Pop art gets an homage as a host of European galleries give over wall space to bold shapes and colours; Expressionism in Berlin, and photography goes back to its roots in Paris.
Pictures from Richard Hamilton's 'Swinging London' series
Brit Pop Art
Galleria Civica, Modena , Italy
Although Pop Art became internationally famous through its American form, it actually has its roots in 1950s England. The exhibition at the Galleria Civica brings together the work of 18 artists, including founders Eduardo Paolozzi, Richard Hamilton and Peter Blake who paid bold tribute to wrestlers and Hollywood icons like Marilyn Monroe and Kim Novak. At the start of the sixties, the movement was joined by a group of students from London's Royal College of Art, including Allen Jones, Peter Phillips and David Hockney.
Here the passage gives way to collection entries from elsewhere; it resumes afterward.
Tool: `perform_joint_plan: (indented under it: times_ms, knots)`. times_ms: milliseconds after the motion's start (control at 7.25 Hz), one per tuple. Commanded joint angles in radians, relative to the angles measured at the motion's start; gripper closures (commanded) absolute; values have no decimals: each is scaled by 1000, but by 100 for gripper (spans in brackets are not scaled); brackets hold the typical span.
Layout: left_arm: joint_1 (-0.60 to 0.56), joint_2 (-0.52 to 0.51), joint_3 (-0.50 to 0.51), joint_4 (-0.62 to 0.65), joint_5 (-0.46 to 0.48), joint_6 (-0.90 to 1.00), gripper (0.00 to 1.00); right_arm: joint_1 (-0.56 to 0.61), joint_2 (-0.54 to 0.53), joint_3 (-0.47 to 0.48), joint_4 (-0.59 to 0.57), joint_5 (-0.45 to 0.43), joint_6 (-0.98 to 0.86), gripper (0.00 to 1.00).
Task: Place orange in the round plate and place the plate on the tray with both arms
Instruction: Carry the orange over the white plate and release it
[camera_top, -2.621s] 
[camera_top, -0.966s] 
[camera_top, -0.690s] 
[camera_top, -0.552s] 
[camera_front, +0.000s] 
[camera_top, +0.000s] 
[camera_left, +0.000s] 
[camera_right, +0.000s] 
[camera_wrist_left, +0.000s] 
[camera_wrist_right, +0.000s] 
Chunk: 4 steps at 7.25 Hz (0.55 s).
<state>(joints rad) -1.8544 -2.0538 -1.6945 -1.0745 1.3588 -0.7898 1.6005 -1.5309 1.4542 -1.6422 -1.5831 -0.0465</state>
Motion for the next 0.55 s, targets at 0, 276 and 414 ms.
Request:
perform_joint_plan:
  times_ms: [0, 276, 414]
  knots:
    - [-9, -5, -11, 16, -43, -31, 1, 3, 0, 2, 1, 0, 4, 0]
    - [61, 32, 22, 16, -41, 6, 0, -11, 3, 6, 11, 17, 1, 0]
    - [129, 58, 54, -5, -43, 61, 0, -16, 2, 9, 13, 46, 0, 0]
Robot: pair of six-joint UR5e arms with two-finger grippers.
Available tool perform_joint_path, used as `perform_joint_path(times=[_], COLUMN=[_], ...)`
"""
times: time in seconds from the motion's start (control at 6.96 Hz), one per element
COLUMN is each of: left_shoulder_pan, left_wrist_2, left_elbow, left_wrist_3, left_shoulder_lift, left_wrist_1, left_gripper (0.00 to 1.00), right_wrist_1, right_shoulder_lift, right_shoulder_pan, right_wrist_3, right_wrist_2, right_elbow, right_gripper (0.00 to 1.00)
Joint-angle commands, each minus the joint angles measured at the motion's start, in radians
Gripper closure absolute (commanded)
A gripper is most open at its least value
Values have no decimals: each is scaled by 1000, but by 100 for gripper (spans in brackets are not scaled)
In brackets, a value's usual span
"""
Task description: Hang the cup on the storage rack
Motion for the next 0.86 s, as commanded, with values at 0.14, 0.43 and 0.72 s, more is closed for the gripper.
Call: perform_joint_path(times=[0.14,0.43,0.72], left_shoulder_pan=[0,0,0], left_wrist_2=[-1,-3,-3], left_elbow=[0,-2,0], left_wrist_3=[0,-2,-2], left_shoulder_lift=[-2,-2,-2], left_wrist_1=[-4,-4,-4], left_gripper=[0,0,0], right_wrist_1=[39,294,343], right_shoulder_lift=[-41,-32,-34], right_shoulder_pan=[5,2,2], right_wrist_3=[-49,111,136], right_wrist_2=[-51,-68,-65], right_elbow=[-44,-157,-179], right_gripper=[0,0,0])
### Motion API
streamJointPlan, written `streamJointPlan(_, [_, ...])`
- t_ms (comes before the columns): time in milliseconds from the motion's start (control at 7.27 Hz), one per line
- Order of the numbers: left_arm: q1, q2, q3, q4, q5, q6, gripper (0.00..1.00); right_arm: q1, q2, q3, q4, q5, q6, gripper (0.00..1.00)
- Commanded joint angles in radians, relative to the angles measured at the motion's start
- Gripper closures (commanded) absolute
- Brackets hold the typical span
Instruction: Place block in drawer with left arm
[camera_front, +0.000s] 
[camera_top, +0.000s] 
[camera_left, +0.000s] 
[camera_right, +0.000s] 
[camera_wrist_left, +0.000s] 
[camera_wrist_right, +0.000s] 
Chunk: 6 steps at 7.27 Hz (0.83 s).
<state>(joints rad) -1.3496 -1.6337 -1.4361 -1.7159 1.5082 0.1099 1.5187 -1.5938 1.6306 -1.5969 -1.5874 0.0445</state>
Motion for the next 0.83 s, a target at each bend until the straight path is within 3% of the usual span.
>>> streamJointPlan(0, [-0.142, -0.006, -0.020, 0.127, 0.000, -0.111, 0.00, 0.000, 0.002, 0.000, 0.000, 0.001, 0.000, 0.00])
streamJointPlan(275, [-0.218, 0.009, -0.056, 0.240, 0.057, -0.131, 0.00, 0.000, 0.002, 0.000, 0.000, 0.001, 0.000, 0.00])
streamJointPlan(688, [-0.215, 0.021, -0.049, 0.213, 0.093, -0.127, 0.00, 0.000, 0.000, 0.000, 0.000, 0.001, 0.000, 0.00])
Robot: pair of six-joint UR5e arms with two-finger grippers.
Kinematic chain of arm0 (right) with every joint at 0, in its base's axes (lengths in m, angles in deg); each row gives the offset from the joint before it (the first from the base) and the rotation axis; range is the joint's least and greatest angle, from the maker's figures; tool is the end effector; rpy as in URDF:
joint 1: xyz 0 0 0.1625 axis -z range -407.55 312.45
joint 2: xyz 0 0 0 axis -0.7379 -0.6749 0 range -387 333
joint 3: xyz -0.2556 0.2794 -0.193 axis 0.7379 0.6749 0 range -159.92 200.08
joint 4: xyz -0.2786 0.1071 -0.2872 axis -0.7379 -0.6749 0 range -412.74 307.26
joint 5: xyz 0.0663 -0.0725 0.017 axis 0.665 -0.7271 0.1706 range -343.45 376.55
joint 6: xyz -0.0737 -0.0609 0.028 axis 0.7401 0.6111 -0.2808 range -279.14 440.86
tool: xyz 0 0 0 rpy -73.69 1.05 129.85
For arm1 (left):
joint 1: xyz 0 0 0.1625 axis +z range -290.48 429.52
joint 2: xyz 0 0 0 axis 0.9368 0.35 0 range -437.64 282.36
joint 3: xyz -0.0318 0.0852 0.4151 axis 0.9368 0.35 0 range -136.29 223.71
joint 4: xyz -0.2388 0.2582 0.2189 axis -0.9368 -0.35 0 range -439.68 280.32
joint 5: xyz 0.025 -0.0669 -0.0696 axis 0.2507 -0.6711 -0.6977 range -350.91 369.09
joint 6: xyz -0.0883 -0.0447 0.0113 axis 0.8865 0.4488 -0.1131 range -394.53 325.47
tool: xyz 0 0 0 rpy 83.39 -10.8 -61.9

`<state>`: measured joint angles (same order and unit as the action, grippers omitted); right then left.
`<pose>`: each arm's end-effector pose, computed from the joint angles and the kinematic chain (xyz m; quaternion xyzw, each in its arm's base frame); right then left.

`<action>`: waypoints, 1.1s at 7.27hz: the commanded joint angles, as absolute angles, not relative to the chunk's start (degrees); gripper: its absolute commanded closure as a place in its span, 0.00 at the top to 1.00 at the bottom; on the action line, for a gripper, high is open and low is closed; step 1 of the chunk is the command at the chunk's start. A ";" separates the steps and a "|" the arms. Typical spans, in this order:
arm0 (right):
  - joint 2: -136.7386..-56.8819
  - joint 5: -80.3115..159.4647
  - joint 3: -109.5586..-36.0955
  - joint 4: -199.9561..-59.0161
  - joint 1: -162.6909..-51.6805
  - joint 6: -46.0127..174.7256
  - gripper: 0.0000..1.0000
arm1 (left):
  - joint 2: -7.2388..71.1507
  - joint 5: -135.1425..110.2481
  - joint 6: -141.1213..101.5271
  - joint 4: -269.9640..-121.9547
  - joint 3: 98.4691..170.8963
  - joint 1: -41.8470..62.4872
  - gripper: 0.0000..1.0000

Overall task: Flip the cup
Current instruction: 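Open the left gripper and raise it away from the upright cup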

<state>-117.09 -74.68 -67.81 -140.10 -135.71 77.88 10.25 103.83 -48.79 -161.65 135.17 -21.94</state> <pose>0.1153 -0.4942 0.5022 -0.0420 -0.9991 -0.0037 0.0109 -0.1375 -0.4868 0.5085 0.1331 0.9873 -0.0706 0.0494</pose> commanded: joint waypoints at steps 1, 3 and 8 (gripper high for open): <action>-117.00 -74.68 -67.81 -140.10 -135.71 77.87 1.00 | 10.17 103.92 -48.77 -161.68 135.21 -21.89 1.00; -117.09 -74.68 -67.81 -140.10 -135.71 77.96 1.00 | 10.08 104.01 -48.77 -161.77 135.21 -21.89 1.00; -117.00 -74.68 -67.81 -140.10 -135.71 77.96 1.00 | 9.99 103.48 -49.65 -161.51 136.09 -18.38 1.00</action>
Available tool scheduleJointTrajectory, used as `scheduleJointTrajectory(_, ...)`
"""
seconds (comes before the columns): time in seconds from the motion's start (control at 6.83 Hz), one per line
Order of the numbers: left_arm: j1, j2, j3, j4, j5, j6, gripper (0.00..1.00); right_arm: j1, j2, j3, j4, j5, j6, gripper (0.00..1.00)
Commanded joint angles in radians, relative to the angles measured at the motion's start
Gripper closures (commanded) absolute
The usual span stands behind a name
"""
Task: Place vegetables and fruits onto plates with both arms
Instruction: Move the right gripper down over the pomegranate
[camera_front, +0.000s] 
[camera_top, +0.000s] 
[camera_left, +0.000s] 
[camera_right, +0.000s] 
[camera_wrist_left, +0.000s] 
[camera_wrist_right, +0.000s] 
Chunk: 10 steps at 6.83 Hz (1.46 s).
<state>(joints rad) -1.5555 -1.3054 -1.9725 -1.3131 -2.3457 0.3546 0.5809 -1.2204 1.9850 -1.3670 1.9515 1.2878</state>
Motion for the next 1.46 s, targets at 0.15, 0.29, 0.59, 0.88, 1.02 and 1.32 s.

The show, which brings together more than 60 paintings, sculptures and designs from the Royal College and the Louisiana Museum near Copenhagen, provides a glimpse of the images that defined the swinging London of the 1960s.
"Pop Art UK : British Pop Art 1956-1972" runs through July 4. The museum is open from Tuesday to Friday from 11 a.m. to 1 p.m. and 4 p.m to 7 p.m. , and Saturday and Sunday from 10.30 a.m. to 7 p.m.
Made in the USA
Círculo de Bellas Artes, Madrid
"Watery Paths" painting by Jackson Pollock, photo on black
American art is on show in the Spanish capital, including pop art from across the Atlantic and abstract works by influential painters such as Willem de Kooning or Mark Rothko. 'An American Odyssey' is a thoroughly modern exhibition, with more than 100 pieces of work from 87 different artists, whose pictures and sculptures demonstrate the search for the contemporary in art. Jackson Pollock's spirited mazes of color hang next to neo-Dada collages and Richard Estes' neo-realistic street views.
"An American Odyssey" runs to May 30 and is open from Tuesday to Friday from 4 p.m. to 10 p.m. and Saturday and Sunday from 11 a.m. to 2 p.m.
Kupferstichkabinett - Museum of Prints and Drawings, Berlin
Berlin's Kupferstichkabinett has devoted an entire exhibition to one of the most significant members of the "Die Brücke" Expressionist movement, Ernst Ludwig Kirchner. The gallery is exhibiting a wide range of sketches, drawings, lithographs, postcards, sculptures and illustrations which show the artist's development ranging from early works from his stay in Dresden, his years in Berlin and his later works from Switzerland. The pièce de résistance is a previously unpublished sketchbook containing some 200 drawings and watercolors.
"Ernst Ludwig Kirchner" runs from April 30 through August 29. The museum is open from Tuesday to Friday from 10 a.m. to 6 p.m. and on Saturday and Sunday from 11 a.m. to 6 p.m.
Collages and Reliefs: Schwitters meets Arp
Basel Art Museum
Sculpture by Hans Arp
From May through to August, the Kunstmuseum Basel will be mounting a major exhibition dedicated to the work of Hans Arp and Kurt Schwitters. In a collection of some 140 collages, reliefs, sculptures and assemblages from private and museum collections, it offers the first opportunity to see these two influential modern artists in direct dialog. The exhibition includes both major works and works never before accessible to the public. Included in the show are Schwitters' collages and "Merz" assemblages from 1918-25, the wood reliefs produced in collaboration with Arp in 1923 as well as later paintings and sculptures. Arp's work includes Dada reliefs and geometrical collages, sculptures from the 1920s and plastic forms from the post-war period.
"Schwitters Arp" runs from May 1 through August 22 and is open Tuesday to Sunday from 10 a.m. to 5 p.m.
Musée Marmottan Monet, Paris
L'Institut de France is a treasure chest of the photographic image due to the fact that its collection reaches back to the very earliest days of the form. Since the invention of the daguerreotype on August 19, 1839, the institute has collected some 40,000 pictures. From shots of the Egyptian temple complex in Abu Simbel to examples of medical progress, the photos show how each of the pioneers, from Le Gray to the Bisson brothers, created their own personal style. Among the rarities is a negative by Hippolyte Bayardaus from 1839.
"Photography in the Collections of L'Institut de France" runs until 27 June and is open daily from 10 a.m. to 5 p.m. except Monday.